_Aim of the exercise_
Of all the entries below, retype only the lines from the one with "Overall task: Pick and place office" through the one with "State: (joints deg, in", exactly as they appear.

_Record extracts_
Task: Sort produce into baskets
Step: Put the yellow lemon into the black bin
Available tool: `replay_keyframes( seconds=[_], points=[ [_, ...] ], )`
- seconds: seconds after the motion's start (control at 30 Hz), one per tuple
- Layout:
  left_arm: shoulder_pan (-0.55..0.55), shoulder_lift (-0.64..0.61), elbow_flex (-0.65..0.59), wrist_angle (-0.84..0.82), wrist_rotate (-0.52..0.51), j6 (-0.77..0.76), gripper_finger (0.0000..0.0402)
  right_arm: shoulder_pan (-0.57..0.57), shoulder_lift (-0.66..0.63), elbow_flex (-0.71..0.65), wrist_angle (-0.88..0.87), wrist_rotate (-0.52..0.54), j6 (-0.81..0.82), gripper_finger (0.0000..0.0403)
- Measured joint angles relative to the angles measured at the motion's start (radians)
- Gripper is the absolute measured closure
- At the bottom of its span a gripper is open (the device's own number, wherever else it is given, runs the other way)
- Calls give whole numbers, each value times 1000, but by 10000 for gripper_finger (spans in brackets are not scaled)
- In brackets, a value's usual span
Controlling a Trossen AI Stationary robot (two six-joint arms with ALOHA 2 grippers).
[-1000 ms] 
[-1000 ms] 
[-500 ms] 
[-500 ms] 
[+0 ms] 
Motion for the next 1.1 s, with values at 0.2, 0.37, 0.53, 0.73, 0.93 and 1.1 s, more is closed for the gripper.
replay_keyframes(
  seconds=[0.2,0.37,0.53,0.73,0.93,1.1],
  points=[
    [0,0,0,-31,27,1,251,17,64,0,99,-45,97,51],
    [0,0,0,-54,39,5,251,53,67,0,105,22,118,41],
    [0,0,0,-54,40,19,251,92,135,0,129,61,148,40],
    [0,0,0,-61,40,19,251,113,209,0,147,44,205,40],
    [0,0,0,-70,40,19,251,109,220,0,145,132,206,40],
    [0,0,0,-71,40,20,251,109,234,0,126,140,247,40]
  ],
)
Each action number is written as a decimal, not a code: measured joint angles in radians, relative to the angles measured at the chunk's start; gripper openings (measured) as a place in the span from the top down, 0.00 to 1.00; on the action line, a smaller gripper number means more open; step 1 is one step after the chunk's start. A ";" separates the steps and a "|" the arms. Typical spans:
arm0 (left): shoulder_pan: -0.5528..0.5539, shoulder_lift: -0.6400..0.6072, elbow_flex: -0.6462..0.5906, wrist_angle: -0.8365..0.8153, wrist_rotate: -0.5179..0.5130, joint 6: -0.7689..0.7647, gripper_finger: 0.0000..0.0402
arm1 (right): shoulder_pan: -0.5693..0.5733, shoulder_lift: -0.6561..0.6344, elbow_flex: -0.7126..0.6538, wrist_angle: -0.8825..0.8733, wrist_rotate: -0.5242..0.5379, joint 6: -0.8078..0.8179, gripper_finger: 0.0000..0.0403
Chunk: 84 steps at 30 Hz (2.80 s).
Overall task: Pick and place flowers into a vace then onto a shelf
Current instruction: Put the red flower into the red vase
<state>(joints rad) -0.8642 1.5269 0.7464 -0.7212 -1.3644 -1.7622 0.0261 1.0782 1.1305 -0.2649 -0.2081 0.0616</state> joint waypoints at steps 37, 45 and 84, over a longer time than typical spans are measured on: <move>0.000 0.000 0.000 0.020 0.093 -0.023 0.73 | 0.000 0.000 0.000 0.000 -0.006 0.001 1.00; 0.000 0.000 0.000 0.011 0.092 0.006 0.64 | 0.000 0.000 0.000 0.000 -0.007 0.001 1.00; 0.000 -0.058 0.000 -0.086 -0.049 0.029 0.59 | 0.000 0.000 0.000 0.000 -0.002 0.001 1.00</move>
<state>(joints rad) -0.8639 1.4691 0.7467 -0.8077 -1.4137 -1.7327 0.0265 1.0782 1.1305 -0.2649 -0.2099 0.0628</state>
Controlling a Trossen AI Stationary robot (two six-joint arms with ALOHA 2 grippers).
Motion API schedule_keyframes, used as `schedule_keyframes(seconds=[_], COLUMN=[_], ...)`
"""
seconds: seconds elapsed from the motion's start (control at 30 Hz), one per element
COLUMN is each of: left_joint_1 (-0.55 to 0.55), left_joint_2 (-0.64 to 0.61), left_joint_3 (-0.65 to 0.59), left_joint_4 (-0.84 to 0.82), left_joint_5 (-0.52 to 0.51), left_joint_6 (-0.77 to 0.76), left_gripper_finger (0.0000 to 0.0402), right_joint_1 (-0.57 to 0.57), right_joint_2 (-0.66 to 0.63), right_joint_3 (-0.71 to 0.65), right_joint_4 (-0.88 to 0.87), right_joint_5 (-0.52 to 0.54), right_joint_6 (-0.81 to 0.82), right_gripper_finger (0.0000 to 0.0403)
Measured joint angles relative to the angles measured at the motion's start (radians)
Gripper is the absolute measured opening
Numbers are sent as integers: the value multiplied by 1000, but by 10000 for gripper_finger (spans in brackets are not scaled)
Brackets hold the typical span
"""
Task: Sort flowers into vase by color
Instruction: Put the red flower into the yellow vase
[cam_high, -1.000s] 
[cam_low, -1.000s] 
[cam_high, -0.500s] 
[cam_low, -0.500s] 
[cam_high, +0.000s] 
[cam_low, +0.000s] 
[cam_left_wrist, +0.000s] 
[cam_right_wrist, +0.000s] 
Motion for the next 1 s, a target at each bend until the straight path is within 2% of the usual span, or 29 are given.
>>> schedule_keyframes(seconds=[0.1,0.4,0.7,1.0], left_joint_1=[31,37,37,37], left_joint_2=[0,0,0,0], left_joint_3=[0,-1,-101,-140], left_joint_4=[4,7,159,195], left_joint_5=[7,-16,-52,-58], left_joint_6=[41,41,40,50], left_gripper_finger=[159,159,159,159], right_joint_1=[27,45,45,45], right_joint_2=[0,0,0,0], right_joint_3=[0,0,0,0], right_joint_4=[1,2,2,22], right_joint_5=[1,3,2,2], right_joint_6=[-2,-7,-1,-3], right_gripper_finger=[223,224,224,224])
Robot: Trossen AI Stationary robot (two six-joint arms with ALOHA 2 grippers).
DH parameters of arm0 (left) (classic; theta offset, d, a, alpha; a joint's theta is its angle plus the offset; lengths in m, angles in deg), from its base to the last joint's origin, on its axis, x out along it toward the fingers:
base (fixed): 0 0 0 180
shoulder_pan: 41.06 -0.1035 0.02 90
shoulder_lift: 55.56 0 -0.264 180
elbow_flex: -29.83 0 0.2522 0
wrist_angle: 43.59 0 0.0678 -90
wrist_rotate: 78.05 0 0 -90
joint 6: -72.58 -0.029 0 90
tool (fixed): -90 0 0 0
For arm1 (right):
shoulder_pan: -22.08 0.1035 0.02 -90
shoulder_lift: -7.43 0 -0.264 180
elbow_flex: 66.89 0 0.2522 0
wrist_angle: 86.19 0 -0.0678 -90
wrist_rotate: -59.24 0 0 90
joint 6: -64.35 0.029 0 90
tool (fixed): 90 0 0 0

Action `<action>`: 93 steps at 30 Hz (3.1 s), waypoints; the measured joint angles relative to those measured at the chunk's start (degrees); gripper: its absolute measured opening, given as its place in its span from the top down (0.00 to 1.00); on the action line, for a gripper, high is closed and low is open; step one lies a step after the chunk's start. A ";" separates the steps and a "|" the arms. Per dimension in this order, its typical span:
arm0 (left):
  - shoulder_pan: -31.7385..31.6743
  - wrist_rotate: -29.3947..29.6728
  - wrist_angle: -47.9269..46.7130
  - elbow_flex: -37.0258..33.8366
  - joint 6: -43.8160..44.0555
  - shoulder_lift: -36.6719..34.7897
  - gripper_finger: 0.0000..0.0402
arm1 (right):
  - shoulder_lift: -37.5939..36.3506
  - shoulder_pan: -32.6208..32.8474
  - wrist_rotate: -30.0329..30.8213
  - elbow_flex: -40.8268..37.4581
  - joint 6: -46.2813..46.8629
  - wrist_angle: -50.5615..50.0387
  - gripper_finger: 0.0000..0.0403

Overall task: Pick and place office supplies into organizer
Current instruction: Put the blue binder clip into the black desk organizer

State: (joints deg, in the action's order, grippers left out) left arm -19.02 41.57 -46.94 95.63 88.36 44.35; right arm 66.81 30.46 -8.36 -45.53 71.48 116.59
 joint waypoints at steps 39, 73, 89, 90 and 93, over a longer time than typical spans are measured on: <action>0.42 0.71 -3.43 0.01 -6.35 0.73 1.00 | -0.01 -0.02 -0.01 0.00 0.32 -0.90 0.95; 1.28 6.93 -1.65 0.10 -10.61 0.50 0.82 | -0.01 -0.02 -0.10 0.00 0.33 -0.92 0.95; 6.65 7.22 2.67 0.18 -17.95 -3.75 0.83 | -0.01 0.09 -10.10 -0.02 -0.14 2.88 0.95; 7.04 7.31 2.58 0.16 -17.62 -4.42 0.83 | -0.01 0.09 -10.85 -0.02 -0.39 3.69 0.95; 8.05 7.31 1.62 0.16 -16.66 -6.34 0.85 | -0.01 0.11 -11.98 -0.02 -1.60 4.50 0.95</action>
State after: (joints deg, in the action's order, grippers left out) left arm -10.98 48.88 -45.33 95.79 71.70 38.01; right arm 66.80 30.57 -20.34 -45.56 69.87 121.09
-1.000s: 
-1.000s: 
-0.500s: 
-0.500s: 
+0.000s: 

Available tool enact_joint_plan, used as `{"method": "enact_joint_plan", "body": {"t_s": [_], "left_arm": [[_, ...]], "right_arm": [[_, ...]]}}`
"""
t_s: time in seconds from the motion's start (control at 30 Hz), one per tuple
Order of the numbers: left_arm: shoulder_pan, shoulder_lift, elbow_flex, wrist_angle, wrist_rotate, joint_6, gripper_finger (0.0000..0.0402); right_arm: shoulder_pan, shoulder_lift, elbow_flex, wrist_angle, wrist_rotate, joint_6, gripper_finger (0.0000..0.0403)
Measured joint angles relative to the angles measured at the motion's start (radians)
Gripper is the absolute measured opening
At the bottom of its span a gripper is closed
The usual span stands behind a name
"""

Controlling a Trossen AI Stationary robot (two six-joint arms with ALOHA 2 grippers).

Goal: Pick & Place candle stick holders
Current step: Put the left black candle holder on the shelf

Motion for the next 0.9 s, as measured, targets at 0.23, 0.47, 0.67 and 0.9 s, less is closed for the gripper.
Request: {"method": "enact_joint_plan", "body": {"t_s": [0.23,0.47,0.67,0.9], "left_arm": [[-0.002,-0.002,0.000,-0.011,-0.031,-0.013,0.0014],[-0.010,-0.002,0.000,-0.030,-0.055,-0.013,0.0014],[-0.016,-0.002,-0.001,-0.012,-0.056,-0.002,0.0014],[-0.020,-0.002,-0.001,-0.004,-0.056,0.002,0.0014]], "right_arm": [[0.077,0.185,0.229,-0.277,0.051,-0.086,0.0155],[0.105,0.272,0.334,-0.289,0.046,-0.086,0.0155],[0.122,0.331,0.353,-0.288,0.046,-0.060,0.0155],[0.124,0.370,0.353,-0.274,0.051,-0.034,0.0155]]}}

_Answer section_
Overall task: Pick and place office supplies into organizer
Current instruction: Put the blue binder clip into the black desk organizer

State: (joints deg, in the action's order, grippers left out) left arm -19.02 41.57 -46.94 95.63 88.36 44.35; right arm 66.81 30.46 -8.36 -45.53 71.48 116.59

The exercise calls for nothing more than this answer.